**WORK TO BE COMPLETED:** Print, exactly as they stand, the lines below from the one that has "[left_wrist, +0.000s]" to the one that has "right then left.", inclusive, leaving out the pictures.
(PROVIDED MATERIAL Opens)
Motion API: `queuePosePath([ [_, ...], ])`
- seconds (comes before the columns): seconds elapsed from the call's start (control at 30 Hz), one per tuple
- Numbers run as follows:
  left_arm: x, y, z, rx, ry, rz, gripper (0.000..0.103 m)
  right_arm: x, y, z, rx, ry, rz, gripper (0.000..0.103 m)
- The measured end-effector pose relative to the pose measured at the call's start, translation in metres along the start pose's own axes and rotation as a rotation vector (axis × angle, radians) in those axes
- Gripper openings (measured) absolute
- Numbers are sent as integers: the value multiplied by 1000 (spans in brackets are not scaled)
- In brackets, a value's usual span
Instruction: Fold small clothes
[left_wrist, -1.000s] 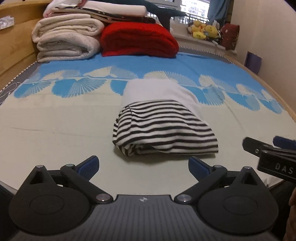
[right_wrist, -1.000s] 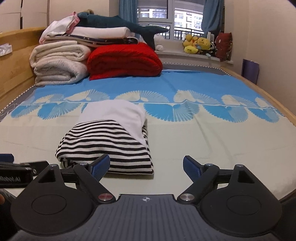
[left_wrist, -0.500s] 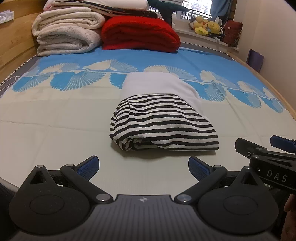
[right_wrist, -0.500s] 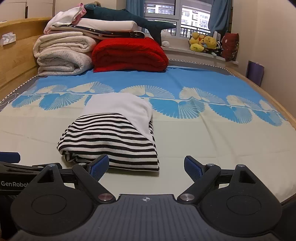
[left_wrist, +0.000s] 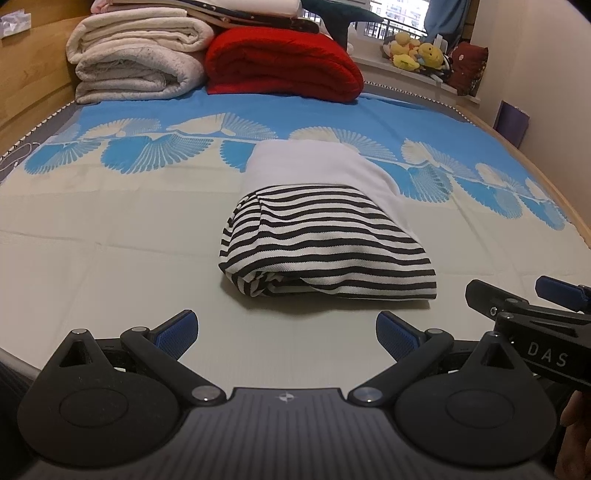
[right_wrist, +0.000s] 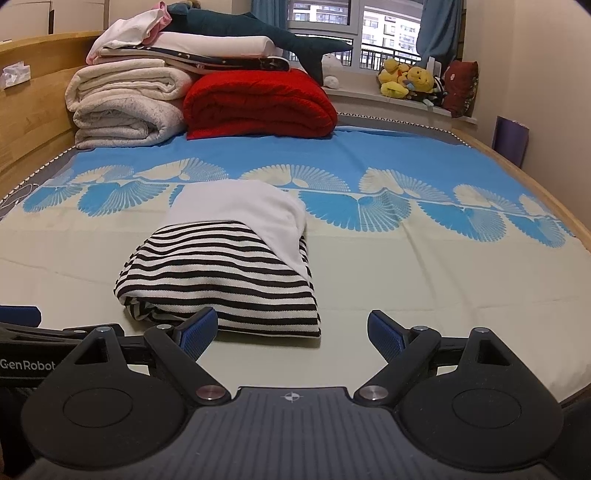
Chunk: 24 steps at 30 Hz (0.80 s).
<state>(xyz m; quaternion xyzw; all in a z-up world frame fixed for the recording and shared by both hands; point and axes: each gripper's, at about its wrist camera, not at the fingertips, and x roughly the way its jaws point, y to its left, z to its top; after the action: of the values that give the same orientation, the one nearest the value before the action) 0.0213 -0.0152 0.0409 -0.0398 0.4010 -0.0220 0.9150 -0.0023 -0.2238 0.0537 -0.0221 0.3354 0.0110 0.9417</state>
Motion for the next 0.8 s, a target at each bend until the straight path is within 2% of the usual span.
queuePosePath([
  [0.8,-1,1,1,-3,-1,-12,102,1,1,-1,-3,3,-4,89],
])
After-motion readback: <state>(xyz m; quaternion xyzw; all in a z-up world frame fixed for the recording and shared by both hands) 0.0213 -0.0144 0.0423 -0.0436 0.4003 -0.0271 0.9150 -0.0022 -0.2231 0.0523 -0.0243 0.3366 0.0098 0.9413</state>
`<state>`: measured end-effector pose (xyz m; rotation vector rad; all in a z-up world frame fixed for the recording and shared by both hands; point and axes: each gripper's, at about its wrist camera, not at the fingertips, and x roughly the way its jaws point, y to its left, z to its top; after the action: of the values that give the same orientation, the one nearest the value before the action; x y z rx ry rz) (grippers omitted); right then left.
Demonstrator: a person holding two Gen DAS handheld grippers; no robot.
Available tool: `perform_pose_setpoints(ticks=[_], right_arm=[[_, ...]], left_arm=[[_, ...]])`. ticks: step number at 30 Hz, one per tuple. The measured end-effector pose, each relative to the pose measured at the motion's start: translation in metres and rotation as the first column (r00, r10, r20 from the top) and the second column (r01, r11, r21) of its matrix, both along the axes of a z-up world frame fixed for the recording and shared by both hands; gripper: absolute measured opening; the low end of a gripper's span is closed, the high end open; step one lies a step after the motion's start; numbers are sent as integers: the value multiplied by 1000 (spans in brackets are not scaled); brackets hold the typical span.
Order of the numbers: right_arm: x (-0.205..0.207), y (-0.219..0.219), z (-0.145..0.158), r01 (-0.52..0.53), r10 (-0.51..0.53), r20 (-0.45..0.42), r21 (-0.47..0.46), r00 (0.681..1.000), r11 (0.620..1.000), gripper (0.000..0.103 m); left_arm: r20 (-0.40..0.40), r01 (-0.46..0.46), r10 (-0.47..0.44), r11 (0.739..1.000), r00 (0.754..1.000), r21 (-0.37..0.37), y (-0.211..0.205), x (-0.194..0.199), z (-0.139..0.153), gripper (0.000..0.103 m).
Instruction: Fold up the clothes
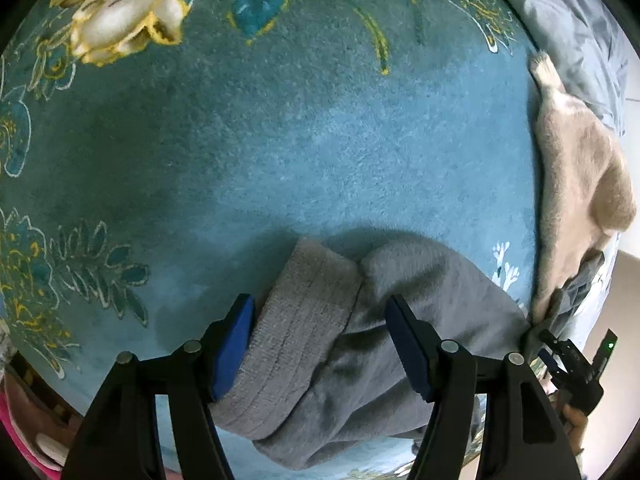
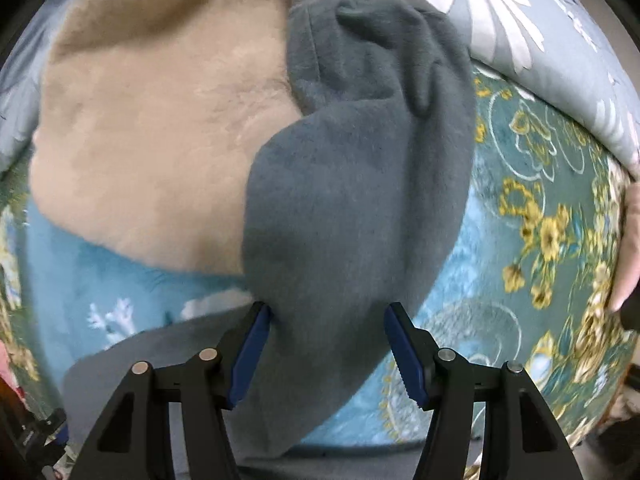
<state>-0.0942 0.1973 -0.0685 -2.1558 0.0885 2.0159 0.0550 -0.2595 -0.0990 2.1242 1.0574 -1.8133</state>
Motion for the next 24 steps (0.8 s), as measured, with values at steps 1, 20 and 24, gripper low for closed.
perform_pose_setpoints(ticks=[1,20,24], right_arm=[[-2,1,-3,-2,1,4,2,1000,1000,63],[91,78,82,284,-303,-208,-115,930,952,4],[151,111,33,406,-409,-23,-91,912,909,4]], left_arm=[[1,-3,3,1000,1000,-2,0,1,0,58],[-80,-1,0,1000,997,-20,0,17,10,3],[-69,-8,10,1000,998,27,8,21,6,3]])
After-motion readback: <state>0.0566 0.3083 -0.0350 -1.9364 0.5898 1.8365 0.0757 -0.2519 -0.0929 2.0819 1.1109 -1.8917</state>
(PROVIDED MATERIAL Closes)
**TASK RESPONSE:**
[left_wrist, +0.000s] 
[right_wrist, +0.000s] 
Chunk: 24 steps at 30 Hz (0.80 s).
<state>(xyz m; quaternion xyzw; all in a z-up world frame fixed for the recording and shared by both hands; point and axes: each gripper's, at about its wrist camera, not at the fingertips, and x roughly the way its jaws point, y to its left, z to its top; after the action: of the values that give the same orientation, the one nearest the value before the action) 0.0213 -0.0152 0.0409 -0.0398 0.4010 -0.0220 0.9150 -0.0023 -0.2238 0.0537 -0.0221 0.3354 0.0110 0.9417</state>
Motion for the next 0.8 s, a target at each bend until the straight path is within 2% of the usual span.
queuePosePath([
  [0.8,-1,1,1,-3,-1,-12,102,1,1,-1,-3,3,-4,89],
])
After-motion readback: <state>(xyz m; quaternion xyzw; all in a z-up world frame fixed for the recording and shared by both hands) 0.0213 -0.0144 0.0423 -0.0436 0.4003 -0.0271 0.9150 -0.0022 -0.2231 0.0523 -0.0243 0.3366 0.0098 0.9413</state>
`<state>`: measured end-effector pose (xyz m; rotation vector rad; all in a z-up world frame fixed for the recording and shared by both hands; point and axes: each gripper's, at about its wrist camera, not at the fingertips, and x roughly the way its jaws point, y to its left, z to its top; after the action: of the values that give the same orientation, the one nearest the value before the action; x y z rx ry rz) (grippers omitted); right then left.

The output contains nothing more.